The last part of their summary "harks back to the earlier paper. We also found that the effects of mutating SGS1 caused normal aging to occur at an accelerated pace," said Professor Guarente.

"The finding raises the possibility of locating a general aging mechanism. That would be important because we can study the aging process in a simple organism like yeast in order to learn general principles of aging," Professor Guarente said.

In fact, the authors found that old SGS1 cells, mutant or old wild-type, display a novel change: fragmentation of the nucleolus.

"Our findings indicate a particular cellular structure, the nucleolus, may be the Achilles' heel as cells get old," Professor Guarante said. "The nucleolus contains highly repeated copies of the ribosomal DNA (rDNA). This repeated nature of the rDNA may render it less stable than the rest of the genome and thereby make it vulnerable to the fragmentation that we see in old cells. We think this fragmentation of the nucleolus is a cause of aging."
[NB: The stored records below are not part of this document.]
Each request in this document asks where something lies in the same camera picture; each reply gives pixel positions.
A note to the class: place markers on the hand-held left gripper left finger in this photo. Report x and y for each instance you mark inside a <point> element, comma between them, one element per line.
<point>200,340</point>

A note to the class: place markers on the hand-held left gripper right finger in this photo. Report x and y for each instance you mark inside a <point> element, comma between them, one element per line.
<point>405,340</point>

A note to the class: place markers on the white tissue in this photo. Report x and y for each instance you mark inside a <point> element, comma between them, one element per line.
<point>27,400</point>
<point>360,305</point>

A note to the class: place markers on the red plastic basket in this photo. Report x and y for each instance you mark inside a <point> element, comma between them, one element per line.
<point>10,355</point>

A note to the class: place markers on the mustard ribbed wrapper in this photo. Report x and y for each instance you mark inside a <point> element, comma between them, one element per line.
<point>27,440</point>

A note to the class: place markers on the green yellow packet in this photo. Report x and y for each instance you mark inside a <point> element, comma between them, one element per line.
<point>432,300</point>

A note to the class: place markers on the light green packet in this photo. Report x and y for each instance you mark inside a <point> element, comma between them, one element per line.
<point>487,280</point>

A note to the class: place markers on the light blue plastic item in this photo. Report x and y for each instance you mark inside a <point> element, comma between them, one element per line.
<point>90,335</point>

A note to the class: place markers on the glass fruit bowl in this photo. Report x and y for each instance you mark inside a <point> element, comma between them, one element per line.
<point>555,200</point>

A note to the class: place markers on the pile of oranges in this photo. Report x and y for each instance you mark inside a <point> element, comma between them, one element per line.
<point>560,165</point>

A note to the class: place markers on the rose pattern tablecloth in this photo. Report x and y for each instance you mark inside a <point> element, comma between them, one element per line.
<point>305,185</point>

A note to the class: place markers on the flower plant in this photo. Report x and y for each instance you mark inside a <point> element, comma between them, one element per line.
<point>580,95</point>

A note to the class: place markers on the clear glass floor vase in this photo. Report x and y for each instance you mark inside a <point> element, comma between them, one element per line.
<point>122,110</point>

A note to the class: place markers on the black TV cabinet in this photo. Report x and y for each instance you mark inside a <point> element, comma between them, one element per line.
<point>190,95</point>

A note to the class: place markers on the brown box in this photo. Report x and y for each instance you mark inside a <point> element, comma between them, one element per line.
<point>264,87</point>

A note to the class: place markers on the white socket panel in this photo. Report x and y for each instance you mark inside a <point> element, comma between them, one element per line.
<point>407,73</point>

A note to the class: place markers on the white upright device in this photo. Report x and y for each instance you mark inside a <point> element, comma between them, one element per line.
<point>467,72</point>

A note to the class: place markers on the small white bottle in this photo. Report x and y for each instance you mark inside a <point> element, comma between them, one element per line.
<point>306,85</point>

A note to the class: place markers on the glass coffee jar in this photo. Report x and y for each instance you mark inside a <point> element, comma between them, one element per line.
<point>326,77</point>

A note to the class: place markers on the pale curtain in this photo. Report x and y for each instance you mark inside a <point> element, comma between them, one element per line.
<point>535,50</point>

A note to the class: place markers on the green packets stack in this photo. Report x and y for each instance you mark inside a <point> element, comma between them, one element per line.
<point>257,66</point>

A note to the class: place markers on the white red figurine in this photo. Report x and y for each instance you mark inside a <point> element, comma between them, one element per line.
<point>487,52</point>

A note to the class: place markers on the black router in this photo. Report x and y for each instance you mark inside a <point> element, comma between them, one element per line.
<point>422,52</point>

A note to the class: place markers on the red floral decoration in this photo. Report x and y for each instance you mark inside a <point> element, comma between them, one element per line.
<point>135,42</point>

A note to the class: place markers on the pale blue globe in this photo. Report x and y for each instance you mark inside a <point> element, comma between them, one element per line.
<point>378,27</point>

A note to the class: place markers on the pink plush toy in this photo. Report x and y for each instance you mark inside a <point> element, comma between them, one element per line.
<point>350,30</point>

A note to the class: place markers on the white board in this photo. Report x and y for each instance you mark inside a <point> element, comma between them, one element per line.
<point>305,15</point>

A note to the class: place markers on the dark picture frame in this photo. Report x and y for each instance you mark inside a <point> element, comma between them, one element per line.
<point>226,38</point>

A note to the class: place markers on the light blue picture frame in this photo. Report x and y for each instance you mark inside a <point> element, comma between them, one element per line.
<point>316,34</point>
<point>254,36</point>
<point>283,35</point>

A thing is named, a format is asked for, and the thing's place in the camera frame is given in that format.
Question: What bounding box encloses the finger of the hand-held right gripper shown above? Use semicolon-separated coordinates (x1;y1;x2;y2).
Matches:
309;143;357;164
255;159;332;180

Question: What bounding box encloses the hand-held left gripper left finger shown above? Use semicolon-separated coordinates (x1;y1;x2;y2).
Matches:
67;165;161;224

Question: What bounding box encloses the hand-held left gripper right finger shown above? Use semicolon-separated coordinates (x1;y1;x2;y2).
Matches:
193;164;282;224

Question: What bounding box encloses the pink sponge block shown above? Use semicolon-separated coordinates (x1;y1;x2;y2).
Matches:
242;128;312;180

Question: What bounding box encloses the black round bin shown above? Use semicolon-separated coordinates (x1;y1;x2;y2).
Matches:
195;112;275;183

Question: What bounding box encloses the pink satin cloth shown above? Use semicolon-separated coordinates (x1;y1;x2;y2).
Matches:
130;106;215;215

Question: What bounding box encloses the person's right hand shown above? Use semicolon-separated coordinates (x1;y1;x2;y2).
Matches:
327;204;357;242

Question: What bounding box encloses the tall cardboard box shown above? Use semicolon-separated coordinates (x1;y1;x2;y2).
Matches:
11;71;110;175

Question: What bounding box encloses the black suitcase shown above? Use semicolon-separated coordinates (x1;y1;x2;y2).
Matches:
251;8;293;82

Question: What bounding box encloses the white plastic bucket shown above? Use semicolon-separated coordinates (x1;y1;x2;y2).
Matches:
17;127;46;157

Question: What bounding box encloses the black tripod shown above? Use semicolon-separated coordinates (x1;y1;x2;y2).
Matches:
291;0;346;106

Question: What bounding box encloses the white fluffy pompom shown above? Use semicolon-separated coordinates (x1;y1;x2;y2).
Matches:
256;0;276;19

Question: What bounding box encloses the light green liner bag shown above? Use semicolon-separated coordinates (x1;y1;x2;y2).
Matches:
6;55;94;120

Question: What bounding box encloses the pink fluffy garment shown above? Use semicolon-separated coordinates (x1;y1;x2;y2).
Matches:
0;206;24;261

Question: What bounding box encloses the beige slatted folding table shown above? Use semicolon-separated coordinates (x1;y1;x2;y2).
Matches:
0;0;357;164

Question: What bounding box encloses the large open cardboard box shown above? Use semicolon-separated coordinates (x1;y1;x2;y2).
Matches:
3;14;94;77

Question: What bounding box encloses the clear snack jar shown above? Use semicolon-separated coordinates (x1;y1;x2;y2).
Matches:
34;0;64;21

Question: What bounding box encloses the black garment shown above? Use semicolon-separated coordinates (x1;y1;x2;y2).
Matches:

The research described in Science opens the way for future study of the aging process. The next phase of investigation, said Professor Guarente, will include "one, establishing how general this mechanism of aging is in higher organisms such as humans, and two, answering the question, can we find a way to slow down the fragmentation of the nucleolus as a way to slow down aging?"

Dr. Sinclair is supported by the Helen Hay Whitney Foundation and Mr. Mills by a National Institutes of Health (NIH) predoctoral training grant. The Guarente lab is also supported by an NIH grant.

A version of this article appeared in MIT Tech Talk on September 10, 1998.